INSTRUCTIONS TO FOLLOW: Print all of the data exactly.

STORED DATA:
---

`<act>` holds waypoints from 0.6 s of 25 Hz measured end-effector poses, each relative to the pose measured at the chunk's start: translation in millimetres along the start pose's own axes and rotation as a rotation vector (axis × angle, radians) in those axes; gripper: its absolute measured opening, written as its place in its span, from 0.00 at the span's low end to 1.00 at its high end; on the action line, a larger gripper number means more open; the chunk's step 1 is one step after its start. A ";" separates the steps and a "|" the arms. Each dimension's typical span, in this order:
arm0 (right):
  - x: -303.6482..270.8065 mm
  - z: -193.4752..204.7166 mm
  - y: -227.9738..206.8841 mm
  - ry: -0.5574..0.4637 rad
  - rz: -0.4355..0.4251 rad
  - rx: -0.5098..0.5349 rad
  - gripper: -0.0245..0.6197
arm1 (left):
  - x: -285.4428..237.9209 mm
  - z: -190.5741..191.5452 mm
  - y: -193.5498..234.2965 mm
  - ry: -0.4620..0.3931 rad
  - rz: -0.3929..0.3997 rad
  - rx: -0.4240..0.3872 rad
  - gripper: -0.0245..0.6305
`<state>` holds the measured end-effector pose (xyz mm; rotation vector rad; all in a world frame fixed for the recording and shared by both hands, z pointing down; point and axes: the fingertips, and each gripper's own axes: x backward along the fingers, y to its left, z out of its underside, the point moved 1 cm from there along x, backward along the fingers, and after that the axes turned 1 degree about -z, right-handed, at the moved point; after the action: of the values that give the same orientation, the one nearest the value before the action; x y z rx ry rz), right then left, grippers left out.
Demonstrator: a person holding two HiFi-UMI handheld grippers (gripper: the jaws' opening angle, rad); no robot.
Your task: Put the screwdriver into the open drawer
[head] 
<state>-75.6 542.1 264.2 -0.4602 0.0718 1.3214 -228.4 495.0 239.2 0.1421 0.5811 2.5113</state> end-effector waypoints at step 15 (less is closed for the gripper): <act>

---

RESULT BELOW:
`<act>` holds waypoints from 0.6 s of 25 Hz measured end-effector poses, each relative to the pose measured at the chunk's start: translation in millimetres along the start pose's own axes and rotation as a rotation vector (axis × angle, radians) in those axes; gripper: its absolute measured opening, written as its place in its span, from 0.00 at the span's low end to 1.00 at its high end; on the action line, a larger gripper number means more open; the chunk's step 1 is one step after its start. A ";" separates the steps and a "|" the arms. Each dimension's typical span, in this order:
arm0 (right):
  - x: -303.6482..270.8065 mm
  - z: -193.4752..204.7166 mm
  - y: -227.9738..206.8841 mm
  - ry: -0.5574..0.4637 rad
  - rz: -0.4355..0.4251 rad
  - rx: -0.5098..0.5349 rad
  - gripper: -0.0245..0.6197
arm1 (left):
  - x: -285.4428..237.9209 mm
  - z: -190.5741..191.5452 mm
  - y: -193.5498..234.2965 mm
  - ry: -0.4620..0.3931 rad
  - rz: -0.3929..0.3997 rad
  - rx: -0.4240..0.3872 rad
  - gripper: -0.0245..0.6305
`<state>` holds the measured end-effector pose (xyz mm; rotation vector rad; all in a world frame fixed for the recording and shared by both hands, z pointing down; point and axes: the fingertips, and each gripper's own axes: x backward along the fingers, y to its left, z out of its underside, the point moved 1 cm from there along x, backward along the fingers, and after that the axes turned 1 degree about -z, right-handed, at the moved point; after the action: of the values that give the same orientation, the one nearest the value before the action; x y z rx ry rz), right then left, grippers left out.
Demonstrator: a person holding two HiFi-UMI handheld grippers (gripper: the jaws' opening angle, rad); no robot.
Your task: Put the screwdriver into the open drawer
[head] 
<state>-75.6 542.1 264.2 -0.4602 0.0718 1.3214 -228.4 495.0 239.2 0.1421 0.5811 2.5113</state> end-effector waypoints at step 15 (less is closed for the gripper): <act>

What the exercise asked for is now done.